When I was ninteen all I wanted to do was travel, to see the wide-open earth, the mountains and oceans and rivers that crawl across the continents.
Now I’m twenty-seven. I’m older and skinnier and my hair is darker. I am quieter and talk to fewer strangers. I own a big 120-year-old house that sighs in the wind like it holds a thousand murmuring ghosts, and I add my own ghosts to it, too.
And all I still want to do is travel.
Do you see this picture?
This is my yard, this morning, in summer, at 6:34 AM exactly. I do not see a backyard in hot, humid New Orleans. I do not see a grill with a big propane tank, modern plastic dials, a lighter leftover over from a birthday celebration.
I see a tangled jungle across oceans. I see fronds that blaze gold with the sun from another continent. I see trees that crumble from the rich rainforest air, and brambles that bloom with wild flowers.
You say you want to travel? Lose yourself in the jungles of other countries. Imagine skylines of foreign cities.
Begin like this: be elsewhere, all of the time.
In college, my professor told me to go through a short story I had written and highlight my favorite sentences.
I rushed through the prose, highlighting this description of splintering sun, that image of big nocturnal eyes.
Then she made me delete every single one of those sentences.
What was left was the skeleton of my story, the things that were necessary and true and there to support every single beautiful thing layered on top.

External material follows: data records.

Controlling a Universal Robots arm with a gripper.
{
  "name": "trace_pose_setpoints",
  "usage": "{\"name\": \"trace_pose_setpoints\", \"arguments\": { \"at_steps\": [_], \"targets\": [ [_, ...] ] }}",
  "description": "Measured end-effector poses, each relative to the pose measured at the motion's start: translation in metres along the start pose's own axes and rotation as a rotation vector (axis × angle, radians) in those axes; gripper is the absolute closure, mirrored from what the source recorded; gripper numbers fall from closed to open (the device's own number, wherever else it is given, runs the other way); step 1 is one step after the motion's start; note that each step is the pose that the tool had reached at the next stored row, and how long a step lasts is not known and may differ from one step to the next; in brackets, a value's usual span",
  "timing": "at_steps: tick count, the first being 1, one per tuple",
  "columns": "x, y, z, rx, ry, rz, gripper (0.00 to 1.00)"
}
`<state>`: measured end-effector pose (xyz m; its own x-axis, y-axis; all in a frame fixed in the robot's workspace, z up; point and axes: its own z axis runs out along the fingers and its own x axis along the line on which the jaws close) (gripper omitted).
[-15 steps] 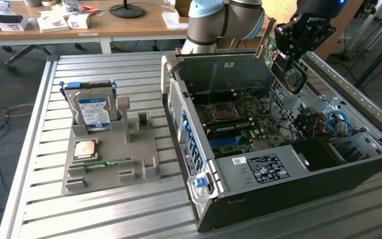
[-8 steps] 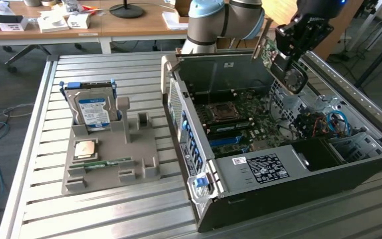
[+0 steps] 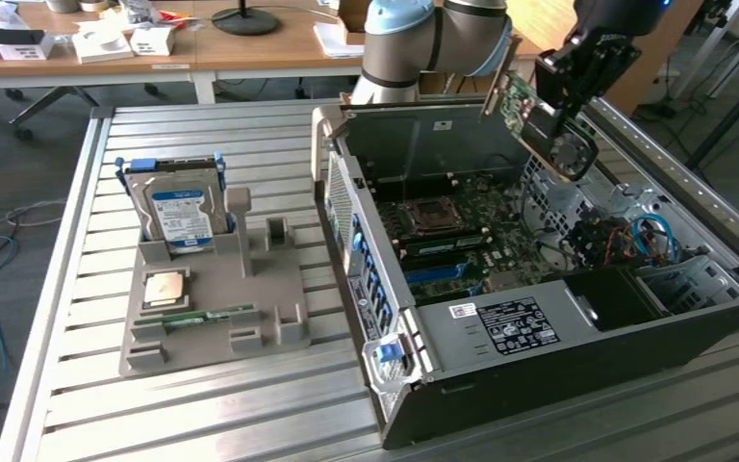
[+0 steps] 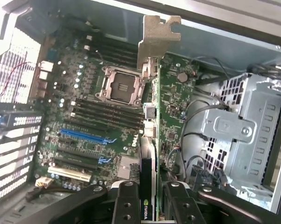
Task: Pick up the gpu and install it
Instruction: 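Insert the gpu into the slot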
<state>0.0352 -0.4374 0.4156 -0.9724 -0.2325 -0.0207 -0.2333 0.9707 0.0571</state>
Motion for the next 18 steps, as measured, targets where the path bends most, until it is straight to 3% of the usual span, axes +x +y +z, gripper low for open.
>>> {"name": "trace_pose_setpoints", "arguments": {
  "at_steps": [18],
  "targets": [
    [0.0003, 0.0001, 0.0003, -0.0036, 0.0104, -0.180, 0.74]
  ]
}}
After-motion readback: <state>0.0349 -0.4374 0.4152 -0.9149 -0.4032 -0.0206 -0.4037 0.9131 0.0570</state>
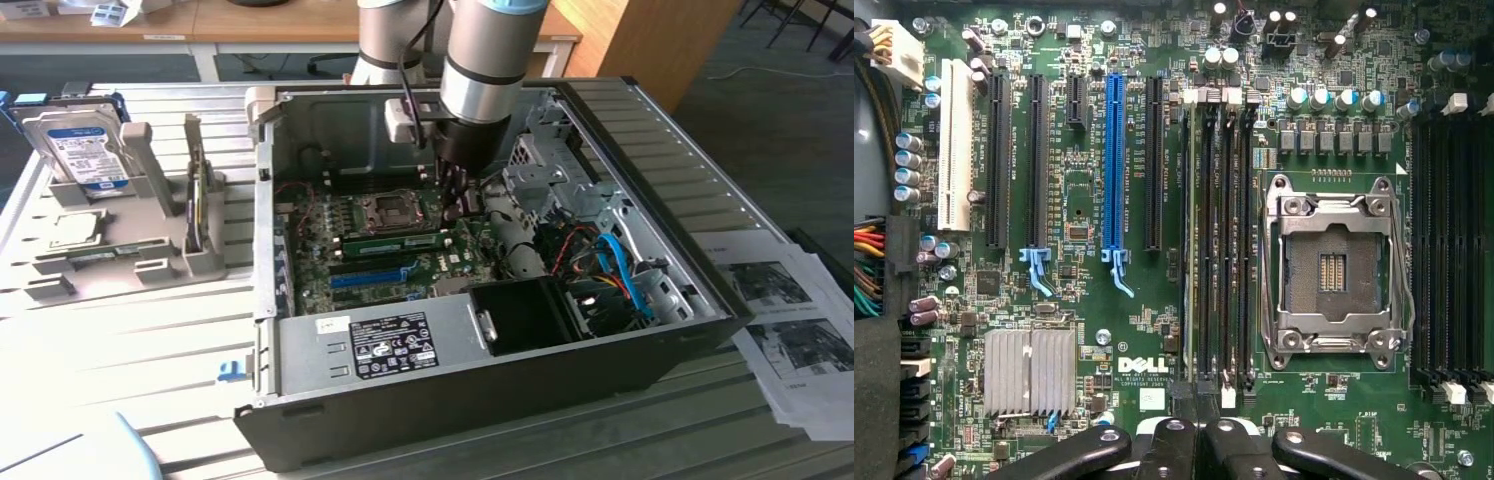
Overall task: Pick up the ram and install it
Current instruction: 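Press down the ram until it locks into place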
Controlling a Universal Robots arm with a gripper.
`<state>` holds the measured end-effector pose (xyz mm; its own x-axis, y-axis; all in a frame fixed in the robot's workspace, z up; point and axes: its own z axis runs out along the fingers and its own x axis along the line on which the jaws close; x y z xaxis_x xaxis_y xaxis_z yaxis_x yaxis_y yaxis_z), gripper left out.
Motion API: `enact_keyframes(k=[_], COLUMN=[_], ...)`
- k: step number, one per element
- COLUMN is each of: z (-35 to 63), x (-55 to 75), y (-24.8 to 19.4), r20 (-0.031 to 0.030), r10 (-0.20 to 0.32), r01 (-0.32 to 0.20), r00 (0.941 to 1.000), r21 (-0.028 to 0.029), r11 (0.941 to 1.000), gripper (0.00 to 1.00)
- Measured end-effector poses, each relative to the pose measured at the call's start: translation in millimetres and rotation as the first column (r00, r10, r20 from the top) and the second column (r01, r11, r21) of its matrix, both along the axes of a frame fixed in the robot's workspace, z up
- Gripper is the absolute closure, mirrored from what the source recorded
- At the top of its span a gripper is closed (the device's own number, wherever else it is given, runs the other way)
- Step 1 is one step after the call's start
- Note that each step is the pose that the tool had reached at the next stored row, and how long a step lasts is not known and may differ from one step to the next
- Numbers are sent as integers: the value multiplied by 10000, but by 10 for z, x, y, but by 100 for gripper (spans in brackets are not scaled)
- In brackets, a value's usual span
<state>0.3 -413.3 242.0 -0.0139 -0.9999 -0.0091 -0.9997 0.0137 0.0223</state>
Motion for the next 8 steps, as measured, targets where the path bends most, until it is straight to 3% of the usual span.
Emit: enact_keyframes(k=[8], z=[-46], x=[0], y=[0], r20=[1], r10=[1], r01=[-1], r00=[10000], r21=[1], r11=[10000], gripper=[91])
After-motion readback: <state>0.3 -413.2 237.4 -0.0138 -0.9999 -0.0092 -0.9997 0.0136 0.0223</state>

Do this with the things you own right now. Get rid of the stuff you like, keep the things you need. You will find all of that love you piled up on stuff will suddenly be free and floating and ready to land elsewhere.
Where will it go?
When you have little, you seek out experience.
When you surf, there is this moment as you’re poised belly-down on your board waiting to take off that you do not know if you will ride the wave or nose dive directly into its face.
That is the most frightening thing about surfing: not knowing if you will slice across the ocean, grinning and smiling and enjoying every second, or bite it, thrashed by the force of a crashing wave.
But still, you go.
So my advice? Quit what you are doing that you think is too important to walk away from. If you face plant you rise to the surface again because that is what we do, we are human, we have no choice, we are built to survive, to rise again to this glittering, dazzling surface.